Beyond traditional sectors, emerging areas such as green transformation, intelligent manufacturing, and digitalization offer new avenues for cooperation. China's scaled production capacity and Germany's technological strengths are already fostering new growth opportunities.

The partnership is not without challenges. In Germany, some have hyped so-called concerns over trade deficits and supply chain dependencies. Yet it is clearly unfair to simply view these issues with the "unfair competition" or so-called "supply chain threats" rhetoric. Germany's trade deficit with China is largely a result of the in-depth localization strategy implemented by German businesses in China, since many products exported to Germany are actually manufactured by German companies operating in China.

Moreover, German investment in China continues to grow, reflecting long-term market confidence. For instance, German car manufacturers accounted for about two-thirds of German investment in China from 2020 to 2024, and that spending has accelerated in recent years, growing 69 percent between 2023 and 2024 to reach 4.2 billion euros ($4.87 billion), Bloomberg reported on Sunday, citing the Mercator Institute for China Studies, a Berlin-based think tank.

For example, BASF, the German chemicals giant, just opened an 8.7 billion euro complex in China, its largest-ever investment. If anything, these real German investments in China speak louder than politicized narratives. 

In this context, the fourth China-Germany High-Level Financial Dialogue held in Beijing on Monday came at a critical time. As skepticism risks building walls of misunderstanding, dialogue offers a bridge. Replacing speculation with communication and unilateral pressure with pragmatic cooperation represents the most viable path through today's uncertainties.

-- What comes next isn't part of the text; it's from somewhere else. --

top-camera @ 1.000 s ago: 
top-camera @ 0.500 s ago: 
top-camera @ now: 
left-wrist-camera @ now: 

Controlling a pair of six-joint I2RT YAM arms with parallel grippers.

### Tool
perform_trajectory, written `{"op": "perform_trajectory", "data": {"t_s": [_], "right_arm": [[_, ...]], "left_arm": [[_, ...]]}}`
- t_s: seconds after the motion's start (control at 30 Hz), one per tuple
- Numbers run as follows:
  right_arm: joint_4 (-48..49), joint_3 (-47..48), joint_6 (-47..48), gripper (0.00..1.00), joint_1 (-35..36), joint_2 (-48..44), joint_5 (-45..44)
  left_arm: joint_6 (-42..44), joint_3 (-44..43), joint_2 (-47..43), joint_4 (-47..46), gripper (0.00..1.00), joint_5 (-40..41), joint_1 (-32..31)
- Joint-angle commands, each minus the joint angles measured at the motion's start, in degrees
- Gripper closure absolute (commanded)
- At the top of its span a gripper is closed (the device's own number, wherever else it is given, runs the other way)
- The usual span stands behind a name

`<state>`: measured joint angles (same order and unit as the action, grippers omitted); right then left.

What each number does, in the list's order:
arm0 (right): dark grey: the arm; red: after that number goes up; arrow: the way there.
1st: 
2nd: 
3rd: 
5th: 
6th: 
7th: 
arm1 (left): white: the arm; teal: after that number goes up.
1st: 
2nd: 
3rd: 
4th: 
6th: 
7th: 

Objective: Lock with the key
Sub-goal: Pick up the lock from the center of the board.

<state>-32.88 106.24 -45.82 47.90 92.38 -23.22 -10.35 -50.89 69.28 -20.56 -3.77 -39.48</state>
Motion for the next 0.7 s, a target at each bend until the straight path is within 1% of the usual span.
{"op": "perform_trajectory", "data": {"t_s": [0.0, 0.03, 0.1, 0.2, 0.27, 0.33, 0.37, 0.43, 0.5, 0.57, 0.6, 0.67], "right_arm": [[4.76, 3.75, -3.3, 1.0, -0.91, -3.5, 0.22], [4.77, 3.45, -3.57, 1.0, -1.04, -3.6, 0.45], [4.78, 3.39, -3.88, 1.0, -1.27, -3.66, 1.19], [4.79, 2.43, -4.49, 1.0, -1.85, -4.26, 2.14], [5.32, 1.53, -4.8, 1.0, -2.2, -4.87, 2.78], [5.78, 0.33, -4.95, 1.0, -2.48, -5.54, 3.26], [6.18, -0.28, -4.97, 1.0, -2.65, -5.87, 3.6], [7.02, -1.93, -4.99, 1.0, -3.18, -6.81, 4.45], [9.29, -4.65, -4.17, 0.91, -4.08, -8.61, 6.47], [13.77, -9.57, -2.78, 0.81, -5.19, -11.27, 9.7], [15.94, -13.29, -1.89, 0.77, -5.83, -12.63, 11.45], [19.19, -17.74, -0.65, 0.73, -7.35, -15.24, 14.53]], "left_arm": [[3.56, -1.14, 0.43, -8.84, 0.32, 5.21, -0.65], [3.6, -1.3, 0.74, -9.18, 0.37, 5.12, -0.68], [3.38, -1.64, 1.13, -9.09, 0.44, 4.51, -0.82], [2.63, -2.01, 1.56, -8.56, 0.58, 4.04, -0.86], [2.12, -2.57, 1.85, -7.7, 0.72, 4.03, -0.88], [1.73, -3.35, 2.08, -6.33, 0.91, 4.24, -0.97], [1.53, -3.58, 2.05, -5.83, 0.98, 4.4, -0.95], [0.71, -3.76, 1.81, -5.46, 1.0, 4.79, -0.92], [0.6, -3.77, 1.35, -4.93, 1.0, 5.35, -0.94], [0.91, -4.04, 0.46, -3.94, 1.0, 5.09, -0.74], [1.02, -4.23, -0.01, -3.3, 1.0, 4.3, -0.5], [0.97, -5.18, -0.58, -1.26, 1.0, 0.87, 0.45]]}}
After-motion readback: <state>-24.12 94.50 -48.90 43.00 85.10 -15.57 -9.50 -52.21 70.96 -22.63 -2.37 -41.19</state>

China remains open to constructive and practical engagement with Germany, demonstrating its commitment as a reliable partner. German products continue to enjoy strong demand in China, and China's ongoing opening-up presents ever-growing opportunities for European businesses. It is hoped that the German side can work with the Chinese side, instead of resorting to accusations and protectionism. By addressing differences through institutionalized dialogue and solving challenges with practical cooperation, both nations can further unlock the potential of their economic partnership.